• [Exercise directions] Repeat word for word, please, only the lines of the material from the one containing "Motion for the" through its final line, both ends included.

• [Given information]
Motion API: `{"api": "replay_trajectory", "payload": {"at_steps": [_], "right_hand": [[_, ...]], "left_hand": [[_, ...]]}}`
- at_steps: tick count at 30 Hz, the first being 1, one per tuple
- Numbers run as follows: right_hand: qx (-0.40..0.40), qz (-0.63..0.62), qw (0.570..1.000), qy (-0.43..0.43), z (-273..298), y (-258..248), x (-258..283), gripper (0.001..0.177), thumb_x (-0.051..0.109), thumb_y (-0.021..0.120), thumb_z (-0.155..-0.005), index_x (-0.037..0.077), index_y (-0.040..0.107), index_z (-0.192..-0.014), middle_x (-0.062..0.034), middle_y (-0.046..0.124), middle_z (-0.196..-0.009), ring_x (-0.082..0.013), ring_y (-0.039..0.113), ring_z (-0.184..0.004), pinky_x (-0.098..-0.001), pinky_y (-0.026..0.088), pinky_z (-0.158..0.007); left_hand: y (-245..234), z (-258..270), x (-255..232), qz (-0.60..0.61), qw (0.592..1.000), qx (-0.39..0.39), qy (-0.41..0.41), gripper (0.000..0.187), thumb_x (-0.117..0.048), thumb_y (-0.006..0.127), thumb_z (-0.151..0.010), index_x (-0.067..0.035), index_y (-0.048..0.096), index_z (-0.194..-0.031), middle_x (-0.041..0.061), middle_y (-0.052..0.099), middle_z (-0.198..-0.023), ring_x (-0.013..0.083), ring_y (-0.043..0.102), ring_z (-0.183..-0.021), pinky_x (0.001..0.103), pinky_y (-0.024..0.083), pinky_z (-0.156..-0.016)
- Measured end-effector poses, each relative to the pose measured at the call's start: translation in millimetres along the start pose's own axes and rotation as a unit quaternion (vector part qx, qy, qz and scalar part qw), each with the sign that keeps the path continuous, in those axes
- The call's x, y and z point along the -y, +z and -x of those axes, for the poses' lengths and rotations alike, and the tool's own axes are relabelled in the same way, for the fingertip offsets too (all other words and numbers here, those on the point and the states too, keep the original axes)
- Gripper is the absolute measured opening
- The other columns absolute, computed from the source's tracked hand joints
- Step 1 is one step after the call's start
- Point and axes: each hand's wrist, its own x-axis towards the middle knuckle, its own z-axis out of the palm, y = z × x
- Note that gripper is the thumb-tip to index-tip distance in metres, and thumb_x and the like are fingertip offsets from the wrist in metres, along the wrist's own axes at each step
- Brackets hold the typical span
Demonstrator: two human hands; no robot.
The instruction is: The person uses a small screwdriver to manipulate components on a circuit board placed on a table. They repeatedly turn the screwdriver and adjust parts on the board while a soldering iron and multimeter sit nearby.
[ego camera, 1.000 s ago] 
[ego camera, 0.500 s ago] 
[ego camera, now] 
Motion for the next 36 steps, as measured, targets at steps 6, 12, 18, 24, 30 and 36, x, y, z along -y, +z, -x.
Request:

• [Answer to this task]
Motion for the next 36 steps, as measured, targets at steps 6, 12, 18, 24, 30 and 36, x, y, z along -y, +z, -x.
Request:

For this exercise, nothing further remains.